The A-plot, though it takes forever to get going, is a what-if around the ongoing Collapse of Capitalism. After a devastating hurricane leaves thousands of New Yorkers homeless and staring at vacant condos owned by the global elite, some of the characters call for a rent strike and a nationalization of the bank, followed by a slew of very Bernie Sanders-esque reforms of the financial system. It's a rather cutting indictment of the limits of Democratic Socialist Utopianism that it takes another 120 years to get more than "Mr.
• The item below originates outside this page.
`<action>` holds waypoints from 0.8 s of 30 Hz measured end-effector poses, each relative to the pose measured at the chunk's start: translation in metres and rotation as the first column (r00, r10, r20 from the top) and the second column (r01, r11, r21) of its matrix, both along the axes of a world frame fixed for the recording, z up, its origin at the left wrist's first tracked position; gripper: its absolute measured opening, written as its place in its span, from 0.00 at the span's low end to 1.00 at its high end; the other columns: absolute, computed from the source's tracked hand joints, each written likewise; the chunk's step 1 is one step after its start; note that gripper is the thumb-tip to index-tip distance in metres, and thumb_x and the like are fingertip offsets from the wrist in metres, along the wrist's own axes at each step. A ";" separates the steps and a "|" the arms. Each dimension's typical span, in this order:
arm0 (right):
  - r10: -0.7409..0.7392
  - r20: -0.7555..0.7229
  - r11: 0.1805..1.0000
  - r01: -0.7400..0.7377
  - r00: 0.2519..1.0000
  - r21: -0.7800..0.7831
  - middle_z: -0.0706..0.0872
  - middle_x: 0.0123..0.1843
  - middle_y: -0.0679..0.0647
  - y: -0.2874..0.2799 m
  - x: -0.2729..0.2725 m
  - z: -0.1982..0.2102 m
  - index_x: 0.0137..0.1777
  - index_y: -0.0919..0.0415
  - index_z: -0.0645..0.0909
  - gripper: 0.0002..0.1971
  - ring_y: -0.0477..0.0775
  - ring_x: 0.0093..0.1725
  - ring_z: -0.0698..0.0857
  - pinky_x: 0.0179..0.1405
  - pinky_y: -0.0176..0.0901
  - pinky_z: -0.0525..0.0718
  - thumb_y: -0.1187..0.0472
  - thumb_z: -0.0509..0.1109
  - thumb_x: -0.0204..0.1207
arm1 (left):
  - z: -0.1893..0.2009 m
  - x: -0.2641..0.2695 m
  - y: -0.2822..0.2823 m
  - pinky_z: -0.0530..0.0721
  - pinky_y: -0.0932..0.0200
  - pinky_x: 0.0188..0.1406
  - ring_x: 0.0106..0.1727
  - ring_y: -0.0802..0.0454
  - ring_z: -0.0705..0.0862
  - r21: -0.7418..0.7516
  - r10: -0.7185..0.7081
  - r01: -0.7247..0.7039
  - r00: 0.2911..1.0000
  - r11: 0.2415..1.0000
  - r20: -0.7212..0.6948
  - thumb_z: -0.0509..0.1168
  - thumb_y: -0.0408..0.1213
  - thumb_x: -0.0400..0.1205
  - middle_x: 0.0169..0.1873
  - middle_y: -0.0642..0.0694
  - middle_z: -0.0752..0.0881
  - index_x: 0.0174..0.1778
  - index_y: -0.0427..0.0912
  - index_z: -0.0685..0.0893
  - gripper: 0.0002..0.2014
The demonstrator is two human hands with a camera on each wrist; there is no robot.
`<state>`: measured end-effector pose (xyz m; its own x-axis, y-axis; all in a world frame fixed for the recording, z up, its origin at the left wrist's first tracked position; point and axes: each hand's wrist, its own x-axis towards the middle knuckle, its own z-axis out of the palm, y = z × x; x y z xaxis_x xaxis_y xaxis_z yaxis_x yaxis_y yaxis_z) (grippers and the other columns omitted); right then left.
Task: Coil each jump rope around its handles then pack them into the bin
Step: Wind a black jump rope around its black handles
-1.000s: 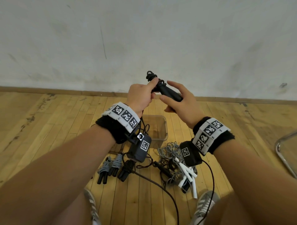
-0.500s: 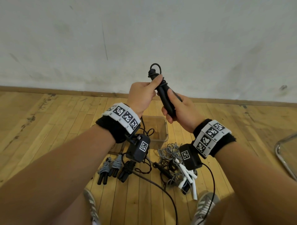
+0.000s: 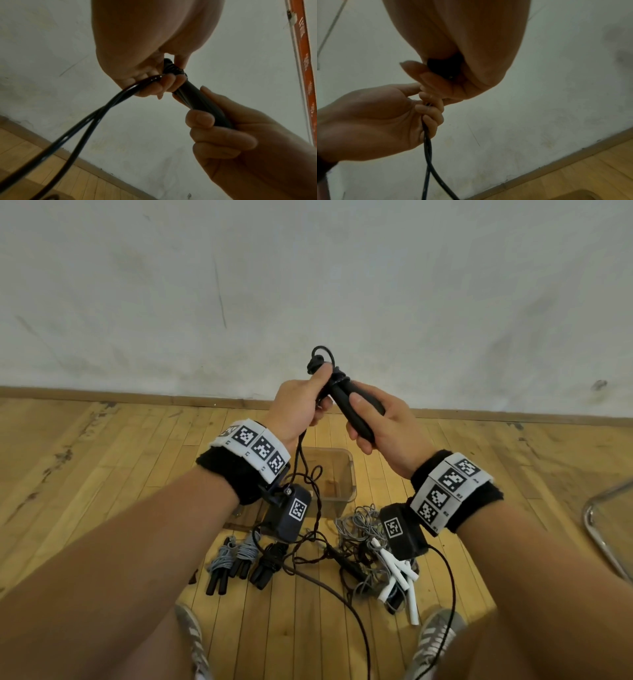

Fed can I please haz a crumb of COVID relief", and that when the revolution comes its a wealth tax and more people on more committees.

B plots wander around through more exciting topics that are dropped: sunken gold, relocating polar bears to the antarctic, pursuing beautiful women, and so on. But at the end of the day, this book is simple too business-as-usual, too nice, and too Californian to really work.

Red Mars is brilliant, but I wished I liked his other books more.